Apago el televisor y empiezo a prepararme la cama. Lanzo los cojines a un extremo del sofá. Acto seguido, extiendo el edredón, ahueco la almohada y poco más. Se me ha olvidado coger el camisón del dormitorio, pero de ninguna manera pienso volver a subir a buscarlo. La calefacción se ha apagado y hace frío en el salón. Esta noche no voy a contar con mis inquietos hijos para mantenerme en calor y me pregunto si Poppy se habrá quedado en su cama. Me quito los vaqueros, pero me dejo la camiseta y los calcetines. Acto seguido, me meto debajo del edredón. El cordoncillo que remata los almohadones del sofá se me incrusta en las caderas y en las clavículas. Tengo que doblar las rodillas para caber en este espacio tan reducido.

Estoy tumbada de lado y contemplo la luna a través de la ventana, pues se me ha olvidado correr las cortinas. Grises retazos de nube pasan por delante de la luna y van adquiriendo un tono plateado. El viento agita los árboles y observo cómo las hojas muertas son zarandeadas de un lugar a otro. No es un buen comienzo. Si Bruno estuviera de verdad dispuesto a volver a empezar, sería él quien estaría encogido en el sofá y yo me estiraría a mis anchas en la confortable cama.

La puerta del salón se abre y me pongo en tensión. Espero que Bruno no tenga la intención de probar suerte, ya que no me va a hacer cambiar de opinión. Falsa alarma. Poppy, adormecida, se encuentra en el umbral. La luz de una farola de la calle recorta su silueta.

- Papá está roncando -dice con un bostezo-. Me ha despertado.

- Ven aquí -levanto el edredón y se acomoda a mi lado-. Estás helada.

- He ido a meterme en tu cama -dice ella-, pero te habías ido. No sabía dónde estabas -su voz suena entrecortada.

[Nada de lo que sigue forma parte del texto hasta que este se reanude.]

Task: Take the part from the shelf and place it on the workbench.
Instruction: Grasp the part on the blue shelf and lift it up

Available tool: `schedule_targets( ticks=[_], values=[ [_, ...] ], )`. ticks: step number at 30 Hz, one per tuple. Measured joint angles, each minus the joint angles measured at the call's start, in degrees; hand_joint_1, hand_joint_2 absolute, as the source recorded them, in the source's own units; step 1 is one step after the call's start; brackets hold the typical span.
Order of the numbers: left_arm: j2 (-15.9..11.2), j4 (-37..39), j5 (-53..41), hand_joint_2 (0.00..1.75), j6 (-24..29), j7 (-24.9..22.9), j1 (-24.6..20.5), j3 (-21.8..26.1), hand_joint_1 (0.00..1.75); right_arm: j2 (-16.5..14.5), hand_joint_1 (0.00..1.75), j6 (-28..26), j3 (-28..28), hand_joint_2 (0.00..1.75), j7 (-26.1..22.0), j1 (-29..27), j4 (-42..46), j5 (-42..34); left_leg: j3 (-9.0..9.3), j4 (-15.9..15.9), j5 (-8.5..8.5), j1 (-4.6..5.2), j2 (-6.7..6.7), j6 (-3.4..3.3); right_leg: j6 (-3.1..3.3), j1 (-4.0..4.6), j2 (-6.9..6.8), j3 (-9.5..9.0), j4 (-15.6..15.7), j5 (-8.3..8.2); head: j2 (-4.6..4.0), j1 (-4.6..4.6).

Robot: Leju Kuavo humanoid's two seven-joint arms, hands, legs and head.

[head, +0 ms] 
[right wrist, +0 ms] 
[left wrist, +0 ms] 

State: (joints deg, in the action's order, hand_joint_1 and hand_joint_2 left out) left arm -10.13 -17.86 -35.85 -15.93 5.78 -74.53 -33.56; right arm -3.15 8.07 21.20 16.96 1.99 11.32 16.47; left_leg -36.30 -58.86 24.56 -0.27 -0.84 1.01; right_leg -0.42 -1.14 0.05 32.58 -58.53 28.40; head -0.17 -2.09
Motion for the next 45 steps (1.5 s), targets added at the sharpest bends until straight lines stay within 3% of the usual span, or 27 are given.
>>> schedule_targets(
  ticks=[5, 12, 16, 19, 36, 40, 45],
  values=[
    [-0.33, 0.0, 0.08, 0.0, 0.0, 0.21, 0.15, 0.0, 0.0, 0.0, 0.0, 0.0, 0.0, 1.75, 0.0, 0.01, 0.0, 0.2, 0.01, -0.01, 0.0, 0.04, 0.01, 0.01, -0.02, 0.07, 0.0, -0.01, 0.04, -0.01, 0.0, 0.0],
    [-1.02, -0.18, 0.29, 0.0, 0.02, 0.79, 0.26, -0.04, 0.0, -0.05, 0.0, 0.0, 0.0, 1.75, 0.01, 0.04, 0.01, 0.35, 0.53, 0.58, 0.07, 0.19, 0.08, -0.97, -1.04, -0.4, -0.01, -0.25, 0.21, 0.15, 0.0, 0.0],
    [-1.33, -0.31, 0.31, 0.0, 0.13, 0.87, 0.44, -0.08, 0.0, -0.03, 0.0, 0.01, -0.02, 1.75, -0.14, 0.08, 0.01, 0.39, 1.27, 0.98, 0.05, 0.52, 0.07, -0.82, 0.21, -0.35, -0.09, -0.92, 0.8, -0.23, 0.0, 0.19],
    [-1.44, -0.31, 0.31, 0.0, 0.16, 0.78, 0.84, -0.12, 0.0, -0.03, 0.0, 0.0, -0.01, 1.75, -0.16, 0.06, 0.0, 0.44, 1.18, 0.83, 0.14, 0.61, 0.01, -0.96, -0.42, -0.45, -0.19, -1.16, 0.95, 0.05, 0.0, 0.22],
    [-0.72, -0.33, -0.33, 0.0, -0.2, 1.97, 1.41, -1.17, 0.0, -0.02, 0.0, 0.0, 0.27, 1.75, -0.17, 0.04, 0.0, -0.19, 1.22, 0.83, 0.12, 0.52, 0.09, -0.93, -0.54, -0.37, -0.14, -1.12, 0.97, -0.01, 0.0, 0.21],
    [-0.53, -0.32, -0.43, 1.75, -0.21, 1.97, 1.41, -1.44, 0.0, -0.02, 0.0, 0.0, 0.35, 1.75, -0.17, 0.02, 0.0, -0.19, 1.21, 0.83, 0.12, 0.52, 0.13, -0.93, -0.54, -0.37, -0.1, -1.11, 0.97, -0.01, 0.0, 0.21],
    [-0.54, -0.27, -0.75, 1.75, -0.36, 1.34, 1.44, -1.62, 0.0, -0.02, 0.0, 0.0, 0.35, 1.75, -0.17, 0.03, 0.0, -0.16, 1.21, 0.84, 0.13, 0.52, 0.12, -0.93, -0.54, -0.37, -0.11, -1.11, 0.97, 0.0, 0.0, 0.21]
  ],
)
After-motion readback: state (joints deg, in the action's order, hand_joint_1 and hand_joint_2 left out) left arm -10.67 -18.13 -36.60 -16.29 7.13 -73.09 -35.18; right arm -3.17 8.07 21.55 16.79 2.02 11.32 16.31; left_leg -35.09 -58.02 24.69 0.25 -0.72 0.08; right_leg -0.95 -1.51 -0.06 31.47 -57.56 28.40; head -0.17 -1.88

- Chiss -le acaricio el cabello-. Estoy aquí.

Poppy se acurruca a mi lado, en los tres centímetros de espacio libre.

- ¿Por qué no estás en la cama con papá? -pregunta.

- No es asunto tuyo, doña Fisgona -digo yo, plantándole un beso en la mejilla.

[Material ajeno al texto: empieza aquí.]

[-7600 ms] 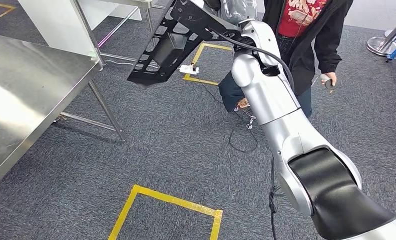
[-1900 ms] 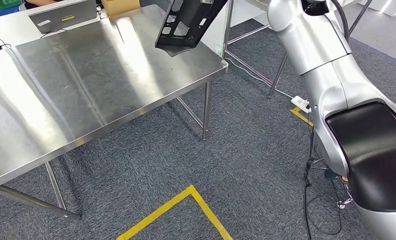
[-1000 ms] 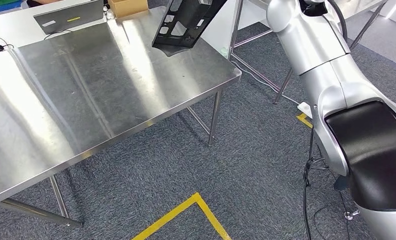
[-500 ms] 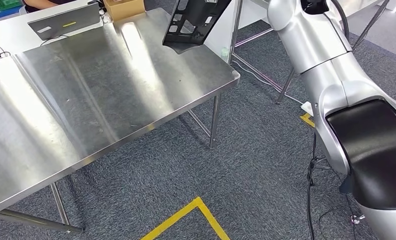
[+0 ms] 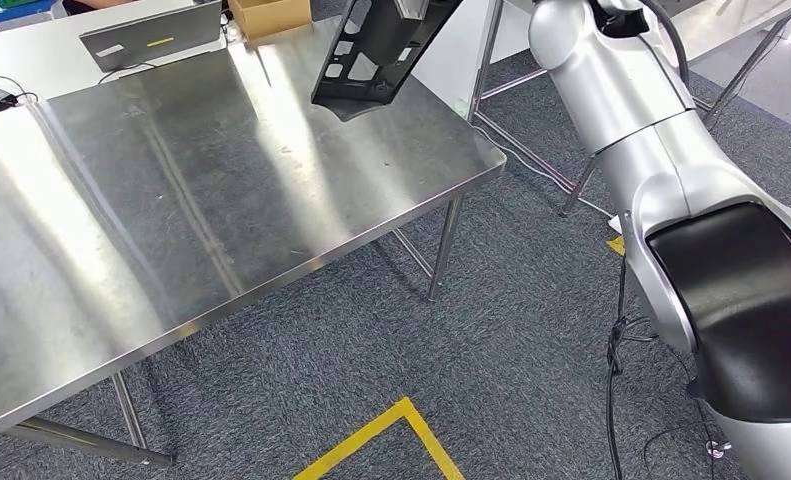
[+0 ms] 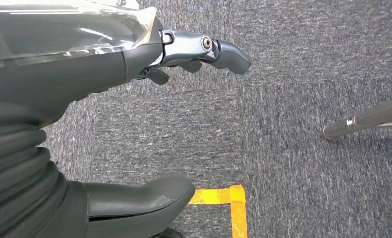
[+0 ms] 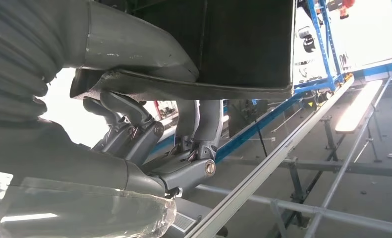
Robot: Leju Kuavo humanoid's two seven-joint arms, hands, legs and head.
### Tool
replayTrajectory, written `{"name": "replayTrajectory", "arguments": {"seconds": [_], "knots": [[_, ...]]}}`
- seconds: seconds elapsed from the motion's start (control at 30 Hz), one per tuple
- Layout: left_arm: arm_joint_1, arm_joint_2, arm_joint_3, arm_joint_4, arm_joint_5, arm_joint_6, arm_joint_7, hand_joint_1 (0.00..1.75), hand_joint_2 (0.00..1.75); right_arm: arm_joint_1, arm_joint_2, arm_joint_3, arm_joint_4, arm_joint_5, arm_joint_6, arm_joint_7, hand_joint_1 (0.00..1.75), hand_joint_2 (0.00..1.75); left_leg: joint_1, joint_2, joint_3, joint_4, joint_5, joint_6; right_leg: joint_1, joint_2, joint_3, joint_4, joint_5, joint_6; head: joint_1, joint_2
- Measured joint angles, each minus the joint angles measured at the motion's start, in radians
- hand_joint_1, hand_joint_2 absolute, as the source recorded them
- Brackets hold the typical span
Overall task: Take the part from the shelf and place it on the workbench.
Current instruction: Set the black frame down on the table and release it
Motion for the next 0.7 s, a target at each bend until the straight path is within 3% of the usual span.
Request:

Poppy remueve el trasero hasta acaparar la mayor parte del almohadón del sofá.

- Me parece que ya no estás enamorada de él -dice con voz somnolienta.

Puedo engañarme a mí misma en cuanto al estado de mi relación, pero está claro que no soy capaz de engañar a mi perspicaz hija de diez años. A oscuras, trato inútilmente de conciliar el sueño, cuando debería estar dormida hace horas, y me pregunto qué demonios voy a hacer ahora.